Absorber más aire significa también más oxígeno, lo que facilita a las células hacer su labor. “En ocasiones, los estados de cansancio se producen al no absorber la energía suficiente para realizar su función”, dice el docente Sánchez. Para inducir estados de calma, sugiere que más útil alargar las exhalaciones para que sean del doble de las inhalaciones, dado que un conteo con énfasis en la exhalación invita a la calma. Puede realizarse inhalando en 4 segundos y exhalando en 6 u 8. De esta forma se liberan las cargas de cansancio o fatiga.

Combinar los latidos del corazón con la respiración también puede ser de utilidad, y se consigue al poner una mano en el corazón y escoger un número de latidos, el cual utilizará para realizar inhalaciones y exhalaciones conscientes. Por ejemplo, inhalar en cuatro latidos, retener en cuatro latidos y exhalar en otros cuatro, sería una forma de equilibrar el ritmo de la respiración.

En seguida, algunas posturas básicas de yoga que cualquiera puede realizar en su día a día para inducir estados de relajación y lograr un mayor autocuidado.

Postura de las rodillas al pecho

  • Apanasana

Esta postura brinda un masaje al sistema digestivo, pues el peso de las piernas sobre el abdomen junto con la respiración, que se hace desde el abdomen, se convierte en el elemento que masajea la zona y el sistema digestivo vuelve a su estado natural. Ayuda a enfrentar la ansiedad que se manifiesta físicamente en trastornos como las ganas de comer o la pérdida del apetito.

  • Postura del niño – Balasana

Arrodillado y sentado sobre los talones, apoyar el centro de la frente en el suelo. Puede estirar los brazos o dejarlos al lado del cuerpo si lo prefiere. Es una postura que activa el sistema de calma en el sentido que nos lleva a serenarnos y nos conecta de regreso a la tierra. Ayuda a desacelerar todos los sistemas corporales y eso hace que los niveles de estrés y excitación que están activos puedan irse regulando.

  • Postura del cadáver – Savasana

Una de las más sencillas pero importantes de todas las posturas de yoga. Al tumbarse y concentrarse únicamente en la respiración se posibilita la relajación de todos los músculos. Los brazos pueden estar a unos 45 grados del cuerpo con las palmas abiertas o apoyados sobre el vientre.

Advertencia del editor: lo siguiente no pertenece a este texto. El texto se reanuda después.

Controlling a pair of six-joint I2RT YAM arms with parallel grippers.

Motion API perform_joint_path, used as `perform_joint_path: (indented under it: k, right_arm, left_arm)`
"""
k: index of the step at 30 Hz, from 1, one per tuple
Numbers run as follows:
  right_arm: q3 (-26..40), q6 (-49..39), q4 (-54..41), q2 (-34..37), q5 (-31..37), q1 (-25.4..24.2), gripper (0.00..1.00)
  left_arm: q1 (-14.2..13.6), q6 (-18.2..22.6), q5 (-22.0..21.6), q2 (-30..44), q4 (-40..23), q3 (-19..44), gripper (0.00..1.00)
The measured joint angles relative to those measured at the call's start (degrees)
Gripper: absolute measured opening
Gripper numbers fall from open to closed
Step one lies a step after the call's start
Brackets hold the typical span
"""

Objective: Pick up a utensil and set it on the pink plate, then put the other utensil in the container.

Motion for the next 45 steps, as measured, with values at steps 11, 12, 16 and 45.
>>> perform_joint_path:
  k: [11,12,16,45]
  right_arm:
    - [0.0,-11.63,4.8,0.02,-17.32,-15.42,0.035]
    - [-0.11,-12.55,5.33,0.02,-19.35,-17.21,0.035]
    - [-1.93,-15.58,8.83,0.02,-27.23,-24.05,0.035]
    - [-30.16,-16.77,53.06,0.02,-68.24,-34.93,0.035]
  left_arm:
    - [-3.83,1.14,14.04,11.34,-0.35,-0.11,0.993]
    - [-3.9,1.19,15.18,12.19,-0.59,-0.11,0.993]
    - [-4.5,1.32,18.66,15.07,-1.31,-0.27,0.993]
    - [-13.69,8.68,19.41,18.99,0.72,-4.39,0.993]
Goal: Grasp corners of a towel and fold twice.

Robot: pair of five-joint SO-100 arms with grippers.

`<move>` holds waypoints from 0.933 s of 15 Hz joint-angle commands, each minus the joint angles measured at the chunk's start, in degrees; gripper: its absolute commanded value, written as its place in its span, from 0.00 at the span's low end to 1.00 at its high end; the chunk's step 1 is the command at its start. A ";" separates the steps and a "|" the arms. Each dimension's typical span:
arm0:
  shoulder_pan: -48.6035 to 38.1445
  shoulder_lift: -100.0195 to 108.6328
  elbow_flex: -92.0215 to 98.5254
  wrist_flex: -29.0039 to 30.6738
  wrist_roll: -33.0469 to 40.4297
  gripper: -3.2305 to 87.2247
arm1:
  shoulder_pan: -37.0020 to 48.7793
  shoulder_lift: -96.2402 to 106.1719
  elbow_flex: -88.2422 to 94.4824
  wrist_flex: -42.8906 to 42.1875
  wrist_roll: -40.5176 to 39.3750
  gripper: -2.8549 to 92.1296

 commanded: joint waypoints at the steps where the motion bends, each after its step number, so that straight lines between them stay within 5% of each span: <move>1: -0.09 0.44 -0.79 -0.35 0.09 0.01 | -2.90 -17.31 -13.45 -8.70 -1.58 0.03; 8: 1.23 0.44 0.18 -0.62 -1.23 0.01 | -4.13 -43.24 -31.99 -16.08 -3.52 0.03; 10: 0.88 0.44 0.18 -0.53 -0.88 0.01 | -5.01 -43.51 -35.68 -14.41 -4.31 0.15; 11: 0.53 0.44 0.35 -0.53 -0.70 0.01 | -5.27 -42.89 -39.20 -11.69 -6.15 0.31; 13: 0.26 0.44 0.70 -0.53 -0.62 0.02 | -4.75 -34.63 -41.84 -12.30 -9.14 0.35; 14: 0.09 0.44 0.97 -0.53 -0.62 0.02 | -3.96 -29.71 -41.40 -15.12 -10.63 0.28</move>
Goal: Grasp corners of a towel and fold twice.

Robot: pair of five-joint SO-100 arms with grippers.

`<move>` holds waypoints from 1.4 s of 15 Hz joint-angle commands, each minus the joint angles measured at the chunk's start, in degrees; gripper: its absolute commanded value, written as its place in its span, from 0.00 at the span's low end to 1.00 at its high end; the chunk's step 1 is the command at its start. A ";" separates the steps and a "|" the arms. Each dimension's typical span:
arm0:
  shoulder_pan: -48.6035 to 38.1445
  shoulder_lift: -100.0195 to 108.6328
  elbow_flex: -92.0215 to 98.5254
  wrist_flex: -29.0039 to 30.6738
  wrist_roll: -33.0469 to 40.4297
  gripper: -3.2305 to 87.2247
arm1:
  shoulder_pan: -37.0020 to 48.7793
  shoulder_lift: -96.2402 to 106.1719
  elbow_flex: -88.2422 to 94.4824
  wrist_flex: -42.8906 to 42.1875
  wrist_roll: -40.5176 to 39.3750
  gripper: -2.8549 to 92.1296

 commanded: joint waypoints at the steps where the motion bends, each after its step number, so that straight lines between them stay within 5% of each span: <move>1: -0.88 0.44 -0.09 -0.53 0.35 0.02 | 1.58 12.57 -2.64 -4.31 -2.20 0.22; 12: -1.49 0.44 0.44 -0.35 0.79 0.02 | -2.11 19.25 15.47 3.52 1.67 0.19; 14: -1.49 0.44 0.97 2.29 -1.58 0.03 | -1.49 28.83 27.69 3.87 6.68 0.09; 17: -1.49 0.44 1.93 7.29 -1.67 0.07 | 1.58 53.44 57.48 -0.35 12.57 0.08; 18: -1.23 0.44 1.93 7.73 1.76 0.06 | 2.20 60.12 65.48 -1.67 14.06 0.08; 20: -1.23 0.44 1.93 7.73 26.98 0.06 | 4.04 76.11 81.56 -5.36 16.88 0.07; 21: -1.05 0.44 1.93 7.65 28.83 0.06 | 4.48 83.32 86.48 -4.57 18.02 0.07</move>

Postura de las piernas estiradas hacia arriba

  • Urdhva prasarita padasana

Al pasar la mayor parte del día de pie o sentados, esta postura permite que la sangre no se acumule en los pies y fluya en el otro sentido por la gravedad, siendo ideal para relajarse al final del día. Se recomienda cubrir los ojos y utilizar un cojín o una manta doblada para apoyar la zona lumbar.